# [The task]
Because the pictures are not wanted, give back only the exact text of every entry below.

# [Dataset extract]

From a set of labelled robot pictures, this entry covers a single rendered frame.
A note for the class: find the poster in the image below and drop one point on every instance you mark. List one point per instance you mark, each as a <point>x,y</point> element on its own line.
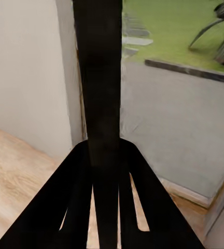
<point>98,25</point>

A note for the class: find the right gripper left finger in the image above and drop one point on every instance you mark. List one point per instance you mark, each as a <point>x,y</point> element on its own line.
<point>58,216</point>

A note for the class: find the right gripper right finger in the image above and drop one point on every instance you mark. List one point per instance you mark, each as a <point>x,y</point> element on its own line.
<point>168,228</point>

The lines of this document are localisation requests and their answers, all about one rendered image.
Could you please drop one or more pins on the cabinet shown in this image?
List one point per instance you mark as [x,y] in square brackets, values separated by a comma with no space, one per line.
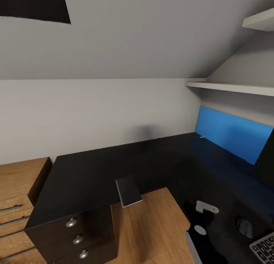
[88,238]
[20,186]

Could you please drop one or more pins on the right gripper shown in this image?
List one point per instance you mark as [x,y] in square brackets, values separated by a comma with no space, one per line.
[206,216]

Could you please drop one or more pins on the fixed window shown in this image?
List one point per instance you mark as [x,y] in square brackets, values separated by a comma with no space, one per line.
[45,10]

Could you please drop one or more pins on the bookcase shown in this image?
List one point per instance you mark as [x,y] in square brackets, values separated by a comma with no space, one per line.
[262,21]

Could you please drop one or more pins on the mouse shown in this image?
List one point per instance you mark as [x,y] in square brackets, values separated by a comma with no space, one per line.
[245,227]

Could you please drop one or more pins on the keyboard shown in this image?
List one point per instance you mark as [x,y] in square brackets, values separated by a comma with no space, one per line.
[264,249]

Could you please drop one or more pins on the notebook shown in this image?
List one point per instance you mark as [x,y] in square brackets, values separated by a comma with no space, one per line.
[128,191]

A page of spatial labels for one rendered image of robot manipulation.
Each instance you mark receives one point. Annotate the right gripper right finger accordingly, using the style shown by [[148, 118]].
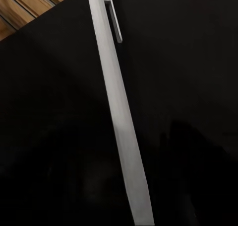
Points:
[[210, 173]]

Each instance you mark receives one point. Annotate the desk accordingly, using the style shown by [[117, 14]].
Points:
[[178, 60]]

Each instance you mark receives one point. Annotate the cabinet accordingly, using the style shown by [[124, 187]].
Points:
[[17, 13]]

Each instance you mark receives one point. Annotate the pen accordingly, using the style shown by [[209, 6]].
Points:
[[129, 154]]

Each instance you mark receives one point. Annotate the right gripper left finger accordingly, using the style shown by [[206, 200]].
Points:
[[32, 189]]

# [Response to the task]
From a set of labelled robot pictures, this entry covers a single rendered frame.
A note for the class: find the poster in the image below and drop one point on every instance you mark. List one point per instance you mark, each as a <point>x,y</point> element on its own line.
<point>98,25</point>

A note for the class: find the right gripper left finger in the image above and drop one point on every instance you mark. List one point per instance you mark, each as a <point>x,y</point> element on its own line.
<point>58,216</point>

A note for the class: find the right gripper right finger in the image above and drop one point on every instance you mark. List one point per instance you mark, each as a <point>x,y</point> element on its own line.
<point>168,228</point>

The lines of this document are localisation requests and their answers, all about one rendered image.
Could you please drop one or more pins on the cabinet shown in this image?
List one point per instance you mark as [x,y] in square brackets, values separated by a comma with no space, one per line.
[88,238]
[20,186]

Could you please drop one or more pins on the right gripper shown in this image?
List one point per instance you mark as [x,y] in square brackets, values separated by a comma with no space, one per line.
[206,216]

Could you please drop one or more pins on the fixed window shown in this image?
List one point per instance you mark as [x,y] in square brackets, values separated by a comma with no space, one per line.
[45,10]

Could you please drop one or more pins on the bookcase shown in this image?
List one point per instance you mark as [x,y] in square brackets, values separated by a comma with no space, one per line.
[262,21]

Could you please drop one or more pins on the mouse shown in this image?
List one point per instance you mark as [x,y] in square brackets, values separated by a comma with no space, one per line.
[245,227]

Could you please drop one or more pins on the keyboard shown in this image?
List one point per instance you mark as [x,y] in square brackets, values separated by a comma with no space, one per line.
[264,249]

Could you please drop one or more pins on the notebook shown in this image?
List one point per instance you mark as [x,y] in square brackets, values separated by a comma with no space, one per line.
[128,191]

A page of spatial labels for one rendered image of robot manipulation.
Each instance you mark receives one point. Annotate the right gripper right finger accordingly, using the style shown by [[148, 118]].
Points:
[[210, 173]]

Each instance you mark receives one point. Annotate the desk accordingly, using the style shown by [[117, 14]].
Points:
[[178, 60]]

Each instance you mark receives one point. Annotate the cabinet accordingly, using the style shown by [[124, 187]].
Points:
[[17, 13]]

Each instance you mark receives one point. Annotate the pen accordingly, using the style shown by [[209, 6]].
Points:
[[129, 154]]

Each instance you mark receives one point. Annotate the right gripper left finger accordingly, using the style shown by [[206, 200]].
Points:
[[32, 189]]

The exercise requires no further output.